今日の朝食はフランスで滞在していた研究所の人たちと食べた。その際、昨日の中国のGDPが日本のGDPを上回ったというニュースの話題になった。やはり昨日の報道は大手の報道機関だけでなく、地元の新聞でも大きく取り上げられたという。私は日本の総理大臣でも駐米大使でも経済産業大臣でもないのでコメントを求められても困るのだが。日本の新聞ではそのような記事は一切出ていないし、海外でそのような報道があったということに言及した記事さえなかったと伝えたら大変驚かれた。

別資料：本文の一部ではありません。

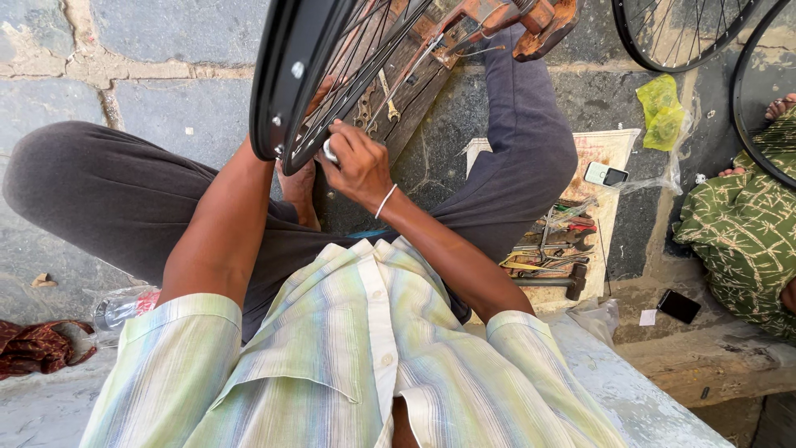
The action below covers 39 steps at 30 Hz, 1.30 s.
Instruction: The person inserts metal spokes into the holes of a bicycle wheel rim and secures them by hand.
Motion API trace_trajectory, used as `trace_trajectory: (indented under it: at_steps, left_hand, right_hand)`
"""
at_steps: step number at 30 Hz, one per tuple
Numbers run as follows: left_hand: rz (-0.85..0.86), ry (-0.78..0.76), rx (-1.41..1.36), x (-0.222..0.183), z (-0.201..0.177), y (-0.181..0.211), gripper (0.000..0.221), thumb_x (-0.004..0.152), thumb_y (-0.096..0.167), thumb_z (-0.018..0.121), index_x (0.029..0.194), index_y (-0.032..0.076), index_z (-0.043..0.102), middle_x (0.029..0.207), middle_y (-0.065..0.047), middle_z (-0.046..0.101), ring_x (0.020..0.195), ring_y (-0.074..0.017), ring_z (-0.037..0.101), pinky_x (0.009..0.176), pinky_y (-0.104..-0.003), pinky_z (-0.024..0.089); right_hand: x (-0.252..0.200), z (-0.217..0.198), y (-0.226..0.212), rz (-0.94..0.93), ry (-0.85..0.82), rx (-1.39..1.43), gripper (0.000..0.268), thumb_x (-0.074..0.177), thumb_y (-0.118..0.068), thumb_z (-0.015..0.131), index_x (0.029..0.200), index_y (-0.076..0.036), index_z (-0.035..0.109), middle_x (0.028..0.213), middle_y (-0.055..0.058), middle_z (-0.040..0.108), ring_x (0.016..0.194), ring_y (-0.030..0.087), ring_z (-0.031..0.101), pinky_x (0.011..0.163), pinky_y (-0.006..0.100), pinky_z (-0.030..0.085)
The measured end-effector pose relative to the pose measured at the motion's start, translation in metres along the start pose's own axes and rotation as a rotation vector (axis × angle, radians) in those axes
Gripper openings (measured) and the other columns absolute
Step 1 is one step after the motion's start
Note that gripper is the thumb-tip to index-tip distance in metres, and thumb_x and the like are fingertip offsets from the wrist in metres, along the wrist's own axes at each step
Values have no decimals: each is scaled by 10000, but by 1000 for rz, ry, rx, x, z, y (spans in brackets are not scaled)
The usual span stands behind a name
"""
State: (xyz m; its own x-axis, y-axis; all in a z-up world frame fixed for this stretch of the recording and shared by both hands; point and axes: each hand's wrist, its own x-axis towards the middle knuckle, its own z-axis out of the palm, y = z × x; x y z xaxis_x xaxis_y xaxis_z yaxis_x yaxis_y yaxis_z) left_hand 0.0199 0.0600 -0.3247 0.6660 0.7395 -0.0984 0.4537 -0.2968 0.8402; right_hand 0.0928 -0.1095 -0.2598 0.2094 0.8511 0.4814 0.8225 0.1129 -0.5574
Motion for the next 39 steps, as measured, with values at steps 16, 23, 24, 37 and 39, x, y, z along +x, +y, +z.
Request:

研究室のメンバーらに調べてもらったところ、アメリカ以外ではイタリア、ブラジル、ペルー、中国ではそのような報道があった。フランスでもそのような報道があったことは確認できた。一方ドイツでは自国のGDPに関する報道はあったが日本のGDPが中国に抜かれたという報道は調べてもらった範囲では見当たらなかった。
日本では今日の産経新聞にそのような記事が載っていた。他の新聞にも中国政府の発表するGDPの情報に信ぴょう性がないという記事はあるようである。こちらでは日本のテレビ番組は見られないので分からないのだが、もしかするとテレビで大々的に報道されてしまってあらためて活字にする意味がなくなったのだろうか。普段はどうでもいいような出来事に関して「海外の主要なメディアでも大きく取り上げられている」と外国での報道ぶりを紹介するのが普通なのに今回はほとんど何にも言及されていないのは非常に奇妙である。政府がマスコミに圧力を加え、マスコミがそれに従順に従っているとしたら恐ろしいことである。